Une réalité marquée par l’informel
Dans de nombreux pays africains, une grande partie de la population active évolue dans le secteur informel. Petits commerces, activités artisanales ou services non déclarés constituent l’essentiel des sources de revenus. Cette réalité pose une question centrale : faut-il prioritairement créer de nouveaux emplois ou structurer ceux qui existent déjà ?

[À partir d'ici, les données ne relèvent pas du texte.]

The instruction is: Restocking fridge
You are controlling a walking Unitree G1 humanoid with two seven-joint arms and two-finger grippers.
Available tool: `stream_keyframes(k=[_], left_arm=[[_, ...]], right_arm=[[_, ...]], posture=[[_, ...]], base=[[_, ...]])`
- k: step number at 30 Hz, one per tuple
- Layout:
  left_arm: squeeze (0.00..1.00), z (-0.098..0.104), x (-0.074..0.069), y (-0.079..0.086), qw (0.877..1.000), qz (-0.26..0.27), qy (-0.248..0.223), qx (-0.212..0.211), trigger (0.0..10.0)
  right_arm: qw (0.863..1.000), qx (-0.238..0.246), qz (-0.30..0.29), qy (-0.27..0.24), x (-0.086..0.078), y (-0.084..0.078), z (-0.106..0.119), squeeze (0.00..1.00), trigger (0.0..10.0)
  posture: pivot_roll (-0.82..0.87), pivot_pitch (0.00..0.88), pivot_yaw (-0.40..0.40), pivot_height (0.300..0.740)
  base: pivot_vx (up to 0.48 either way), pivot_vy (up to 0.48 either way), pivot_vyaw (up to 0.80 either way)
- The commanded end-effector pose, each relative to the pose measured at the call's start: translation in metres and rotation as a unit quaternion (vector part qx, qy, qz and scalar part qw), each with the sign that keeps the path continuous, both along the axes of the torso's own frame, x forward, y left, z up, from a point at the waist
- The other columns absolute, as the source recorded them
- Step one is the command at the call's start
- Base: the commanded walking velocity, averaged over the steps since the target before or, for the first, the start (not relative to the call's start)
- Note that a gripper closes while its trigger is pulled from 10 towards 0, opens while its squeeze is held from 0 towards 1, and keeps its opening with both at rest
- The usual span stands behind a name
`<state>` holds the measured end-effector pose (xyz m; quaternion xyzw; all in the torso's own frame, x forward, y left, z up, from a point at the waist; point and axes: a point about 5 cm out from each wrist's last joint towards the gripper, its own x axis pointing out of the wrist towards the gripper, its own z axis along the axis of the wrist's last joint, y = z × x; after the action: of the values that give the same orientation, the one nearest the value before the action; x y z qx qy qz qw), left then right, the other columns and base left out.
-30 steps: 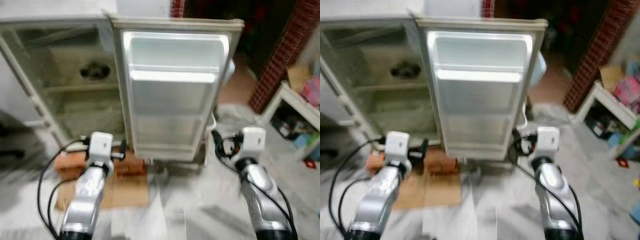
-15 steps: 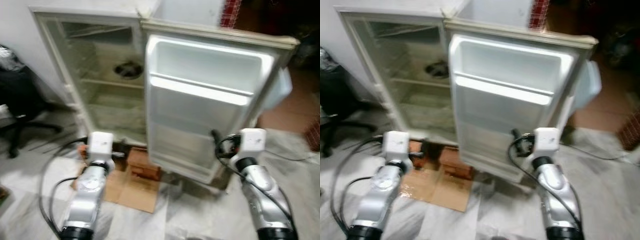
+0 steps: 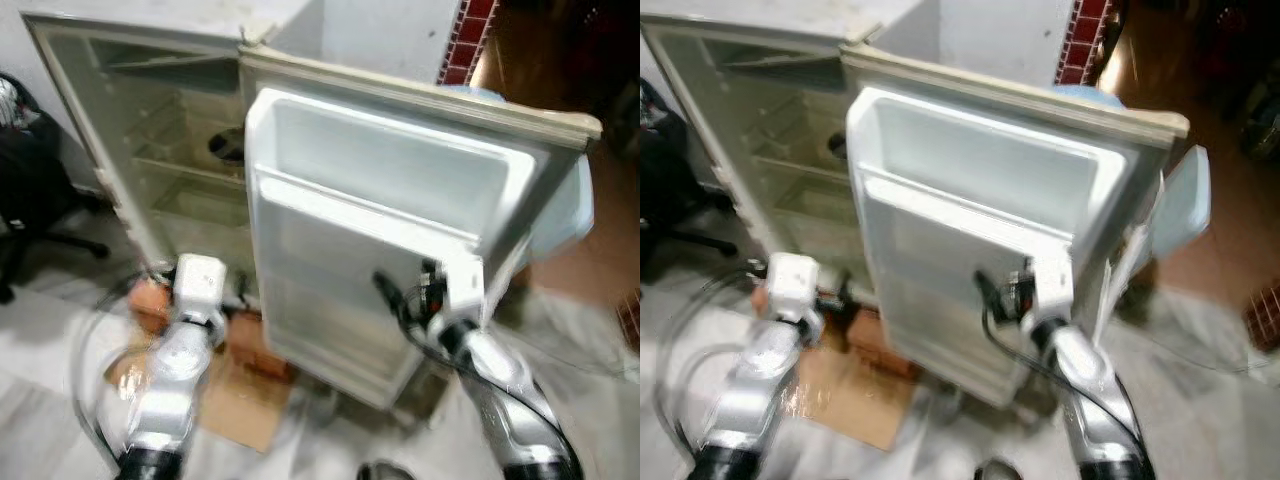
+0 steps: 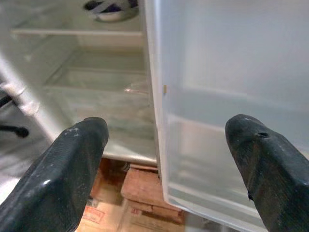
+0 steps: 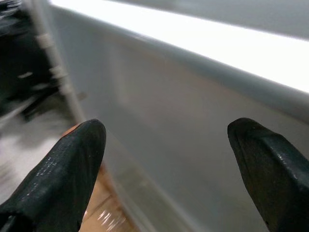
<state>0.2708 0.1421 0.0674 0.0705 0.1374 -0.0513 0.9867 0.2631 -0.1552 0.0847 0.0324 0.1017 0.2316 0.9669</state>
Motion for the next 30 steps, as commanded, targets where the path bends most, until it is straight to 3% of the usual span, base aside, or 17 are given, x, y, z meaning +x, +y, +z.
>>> stream_keyframes(k=[1, 5, 9, 12, 16, 18, 20, 25, 30], left_arm=[[0.0, -0.002, -0.002, 0.017, 1.0, 0.022, 0.006, 0.009, 10.0], [0.0, -0.002, -0.003, 0.018, 1.0, 0.027, 0.009, 0.003, 10.0], [0.0, -0.001, -0.004, 0.017, 1.0, 0.023, 0.008, 0.006, 10.0], [0.0, -0.001, -0.004, 0.017, 1.0, 0.019, 0.01, 0.013, 10.0], [0.0, 0.0, -0.004, 0.018, 1.0, 0.018, 0.008, 0.017, 10.0], [0.0, -0.001, -0.003, 0.018, 1.0, 0.021, 0.01, 0.019, 10.0], [0.0, -0.002, -0.004, 0.019, 0.999, 0.025, 0.015, 0.02, 10.0], [0.0, -0.002, -0.004, 0.02, 0.999, 0.025, 0.016, 0.021, 10.0], [0.0, -0.002, -0.004, 0.02, 0.999, 0.023, 0.016, 0.02, 10.0]], right_arm=[[0.999, 0.002, 0.017, 0.04, -0.009, -0.017, -0.007, 0.0, 10.0], [0.987, 0.007, 0.129, 0.09, -0.03, -0.012, -0.014, 0.0, 10.0], [0.973, 0.004, 0.191, 0.129, -0.044, -0.013, -0.02, 0.0, 10.0], [0.962, -0.054, 0.213, 0.16, -0.049, -0.026, -0.031, 0.0, 10.0], [0.966, -0.14, 0.126, 0.176, -0.032, -0.055, -0.042, 0.0, 10.0], [0.966, -0.188, 0.046, 0.17, -0.015, -0.076, -0.041, 0.0, 10.0], [0.97, -0.195, -0.032, 0.142, 0.0, -0.087, -0.033, 0.0, 10.0], [0.975, -0.167, -0.122, 0.076, 0.018, -0.089, -0.012, 0.0, 10.0], [0.978, -0.15, -0.137, 0.042, 0.027, -0.079, -0.006, 0.0, 10.0]], posture=[[-0.02, 0.018, -0.013, 0.74], [-0.02, 0.021, -0.012, 0.74], [-0.02, 0.022, -0.01, 0.74], [-0.01, 0.021, -0.007, 0.74], [-0.01, 0.022, -0.005, 0.74], [-0.01, 0.022, -0.004, 0.74], [-0.01, 0.022, -0.003, 0.74], [-0.01, 0.02, -0.005, 0.74], [-0.01, 0.018, -0.004, 0.74]], base=[[0.0, 0.0, 0.0], [0.0, 0.0, 0.0], [0.0, 0.0, 0.0], [0.0, 0.0, 0.0], [0.0, 0.0, 0.0], [0.0, -0.124, 0.0], [0.0, -0.291, 0.0], [0.0, -0.358, 0.0], [0.0, -0.48, 0.0]])
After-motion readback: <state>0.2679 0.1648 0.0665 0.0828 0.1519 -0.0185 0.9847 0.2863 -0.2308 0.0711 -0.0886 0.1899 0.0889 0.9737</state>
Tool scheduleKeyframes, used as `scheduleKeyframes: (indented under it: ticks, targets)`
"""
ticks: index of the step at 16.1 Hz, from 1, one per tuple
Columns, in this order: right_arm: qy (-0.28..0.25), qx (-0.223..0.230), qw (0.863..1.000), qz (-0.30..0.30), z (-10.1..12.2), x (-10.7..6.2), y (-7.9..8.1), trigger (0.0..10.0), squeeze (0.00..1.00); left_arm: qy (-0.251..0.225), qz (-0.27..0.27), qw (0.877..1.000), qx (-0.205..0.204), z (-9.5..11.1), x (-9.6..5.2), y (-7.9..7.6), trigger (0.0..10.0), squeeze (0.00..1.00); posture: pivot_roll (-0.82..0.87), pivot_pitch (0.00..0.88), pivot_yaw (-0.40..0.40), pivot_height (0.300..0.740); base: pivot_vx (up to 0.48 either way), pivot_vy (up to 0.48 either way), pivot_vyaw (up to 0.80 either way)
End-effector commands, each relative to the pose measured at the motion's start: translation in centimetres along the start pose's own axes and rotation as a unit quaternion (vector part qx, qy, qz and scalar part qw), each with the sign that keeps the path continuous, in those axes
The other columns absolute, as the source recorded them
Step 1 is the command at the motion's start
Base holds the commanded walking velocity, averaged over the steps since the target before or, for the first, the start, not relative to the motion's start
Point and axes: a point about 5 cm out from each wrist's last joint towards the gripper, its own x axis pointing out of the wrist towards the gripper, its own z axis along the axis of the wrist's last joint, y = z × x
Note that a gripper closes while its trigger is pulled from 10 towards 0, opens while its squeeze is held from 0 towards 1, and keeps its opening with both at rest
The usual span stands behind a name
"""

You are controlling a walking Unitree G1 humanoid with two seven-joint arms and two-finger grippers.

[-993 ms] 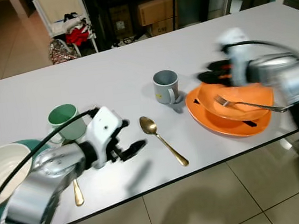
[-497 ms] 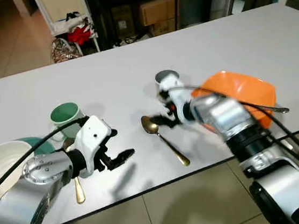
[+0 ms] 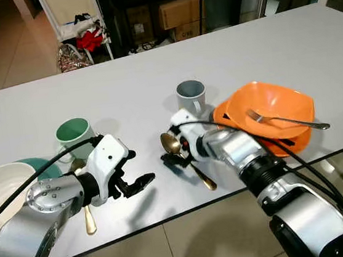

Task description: Setting the table

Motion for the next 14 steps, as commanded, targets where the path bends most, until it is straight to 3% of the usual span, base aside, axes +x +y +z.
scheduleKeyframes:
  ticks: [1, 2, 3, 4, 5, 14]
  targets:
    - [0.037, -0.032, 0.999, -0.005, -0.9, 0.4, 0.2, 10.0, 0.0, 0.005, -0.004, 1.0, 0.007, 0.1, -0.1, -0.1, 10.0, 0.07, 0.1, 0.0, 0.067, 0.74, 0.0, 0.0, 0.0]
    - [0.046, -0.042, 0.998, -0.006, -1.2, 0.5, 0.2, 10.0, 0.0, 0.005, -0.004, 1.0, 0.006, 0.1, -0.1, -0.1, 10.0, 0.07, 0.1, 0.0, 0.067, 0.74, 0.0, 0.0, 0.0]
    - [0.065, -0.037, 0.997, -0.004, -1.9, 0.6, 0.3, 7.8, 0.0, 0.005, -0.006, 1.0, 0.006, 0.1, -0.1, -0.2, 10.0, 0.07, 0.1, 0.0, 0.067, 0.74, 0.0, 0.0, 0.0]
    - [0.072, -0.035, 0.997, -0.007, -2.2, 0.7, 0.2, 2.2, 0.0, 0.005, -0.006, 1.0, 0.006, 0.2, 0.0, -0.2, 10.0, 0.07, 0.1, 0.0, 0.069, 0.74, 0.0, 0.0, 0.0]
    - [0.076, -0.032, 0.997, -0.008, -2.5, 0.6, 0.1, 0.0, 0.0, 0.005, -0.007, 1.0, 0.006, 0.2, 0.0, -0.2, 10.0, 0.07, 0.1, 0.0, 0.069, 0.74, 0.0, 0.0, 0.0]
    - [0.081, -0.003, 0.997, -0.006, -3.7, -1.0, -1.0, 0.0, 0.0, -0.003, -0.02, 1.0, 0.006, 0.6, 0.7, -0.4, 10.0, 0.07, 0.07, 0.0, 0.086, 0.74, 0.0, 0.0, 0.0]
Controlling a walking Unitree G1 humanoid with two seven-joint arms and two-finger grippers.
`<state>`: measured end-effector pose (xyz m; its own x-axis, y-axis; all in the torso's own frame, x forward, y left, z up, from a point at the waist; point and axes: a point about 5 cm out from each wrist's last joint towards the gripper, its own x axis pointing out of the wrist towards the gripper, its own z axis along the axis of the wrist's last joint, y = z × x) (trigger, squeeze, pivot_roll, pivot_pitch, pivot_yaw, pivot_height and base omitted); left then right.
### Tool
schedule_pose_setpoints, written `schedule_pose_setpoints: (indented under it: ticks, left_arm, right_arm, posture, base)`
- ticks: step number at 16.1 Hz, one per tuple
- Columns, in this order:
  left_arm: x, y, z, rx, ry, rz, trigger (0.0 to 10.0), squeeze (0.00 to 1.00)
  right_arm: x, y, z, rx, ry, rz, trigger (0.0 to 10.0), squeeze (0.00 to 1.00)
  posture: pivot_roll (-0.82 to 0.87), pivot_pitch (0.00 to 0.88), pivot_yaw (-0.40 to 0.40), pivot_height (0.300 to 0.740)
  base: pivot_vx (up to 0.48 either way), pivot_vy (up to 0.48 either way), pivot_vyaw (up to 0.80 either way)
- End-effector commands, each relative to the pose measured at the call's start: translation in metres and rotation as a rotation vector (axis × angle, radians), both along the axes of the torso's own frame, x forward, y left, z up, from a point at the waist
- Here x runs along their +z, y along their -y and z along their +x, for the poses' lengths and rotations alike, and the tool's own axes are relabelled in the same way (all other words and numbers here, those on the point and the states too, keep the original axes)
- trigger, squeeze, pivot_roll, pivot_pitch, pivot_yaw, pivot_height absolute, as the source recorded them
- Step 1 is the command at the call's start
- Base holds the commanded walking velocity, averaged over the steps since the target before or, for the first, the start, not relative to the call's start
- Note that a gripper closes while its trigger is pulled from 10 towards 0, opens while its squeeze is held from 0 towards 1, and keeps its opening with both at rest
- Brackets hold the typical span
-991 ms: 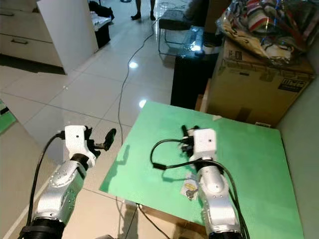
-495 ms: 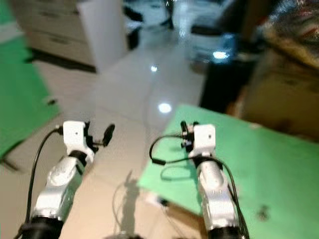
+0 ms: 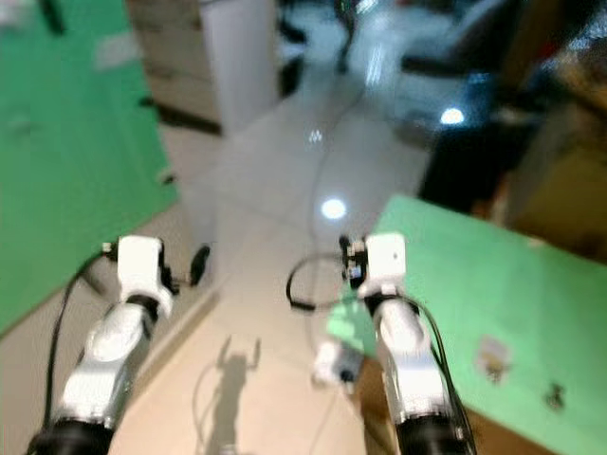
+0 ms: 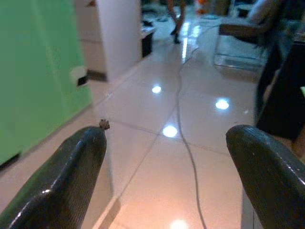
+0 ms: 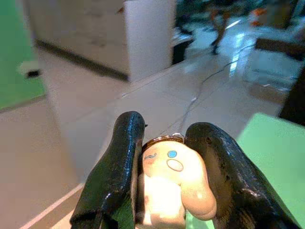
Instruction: Hang keys on a hook
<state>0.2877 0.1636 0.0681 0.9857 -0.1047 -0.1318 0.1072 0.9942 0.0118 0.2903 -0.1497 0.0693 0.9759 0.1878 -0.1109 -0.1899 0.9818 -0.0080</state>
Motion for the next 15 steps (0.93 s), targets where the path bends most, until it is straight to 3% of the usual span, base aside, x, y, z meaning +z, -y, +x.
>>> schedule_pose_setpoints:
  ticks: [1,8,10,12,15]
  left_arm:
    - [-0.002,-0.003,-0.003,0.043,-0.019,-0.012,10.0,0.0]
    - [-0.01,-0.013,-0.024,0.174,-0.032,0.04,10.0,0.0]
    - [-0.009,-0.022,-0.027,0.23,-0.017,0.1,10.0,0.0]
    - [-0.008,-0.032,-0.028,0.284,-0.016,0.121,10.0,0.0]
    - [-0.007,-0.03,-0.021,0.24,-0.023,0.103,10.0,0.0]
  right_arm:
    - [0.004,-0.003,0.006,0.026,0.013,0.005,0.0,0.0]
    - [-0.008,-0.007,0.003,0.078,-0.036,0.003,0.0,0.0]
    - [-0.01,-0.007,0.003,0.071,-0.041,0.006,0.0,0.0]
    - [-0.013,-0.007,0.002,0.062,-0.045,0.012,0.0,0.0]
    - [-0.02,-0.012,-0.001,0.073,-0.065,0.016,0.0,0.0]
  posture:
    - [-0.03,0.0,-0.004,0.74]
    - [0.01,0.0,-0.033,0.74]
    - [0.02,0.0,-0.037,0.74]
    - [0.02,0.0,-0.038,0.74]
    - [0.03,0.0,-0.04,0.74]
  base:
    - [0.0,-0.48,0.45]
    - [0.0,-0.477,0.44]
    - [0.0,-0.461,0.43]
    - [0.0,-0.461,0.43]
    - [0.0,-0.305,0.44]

Créer des emplois : une priorité affichée
Les politiques publiques mettent souvent l’accent sur la création d’emplois, notamment pour répondre à la croissance démographique et à l’arrivée massive de jeunes sur le marché du travail. Cependant, la création d’emplois formels reste limitée, en raison d’un tissu économique encore fragile et d’un secteur privé en développement.
Formaliser : un levier sous-estimé
Face à ces limites, la formalisation des activités existantes apparaît comme une alternative stratégique. Transformer une activité informelle en activité déclarée permet d’améliorer les conditions de travail, d’accéder à des financements, et de renforcer la protection sociale. Mais cette transition reste difficile, en raison de la complexité administrative, de la fiscalité ou encore du manque d’accompagnement.
Entre opportunité et contrainte
Pour de nombreux acteurs, formaliser une activité peut être perçu comme une contrainte plutôt qu’une opportunité. Sans incitations adaptées, certains préfèrent rester dans l’informel, où les charges sont moindres et les démarches plus simples.
Vers une approche équilibrée
Plutôt que d’opposer création et formalisation, plusieurs experts plaident pour une approche combinée. Créer des emplois tout en facilitant la formalisation permettrait de bâtir une économie plus inclusive, plus structurée et plus résiliente.
En Afrique, le défi de l’emploi ne se résume pas à créer de nouveaux postes. Il s’agit aussi de reconnaître, structurer et accompagner les activités existantes. Entre création et formalisation, l’enjeu est de trouver un équilibre capable de soutenir un développement durable.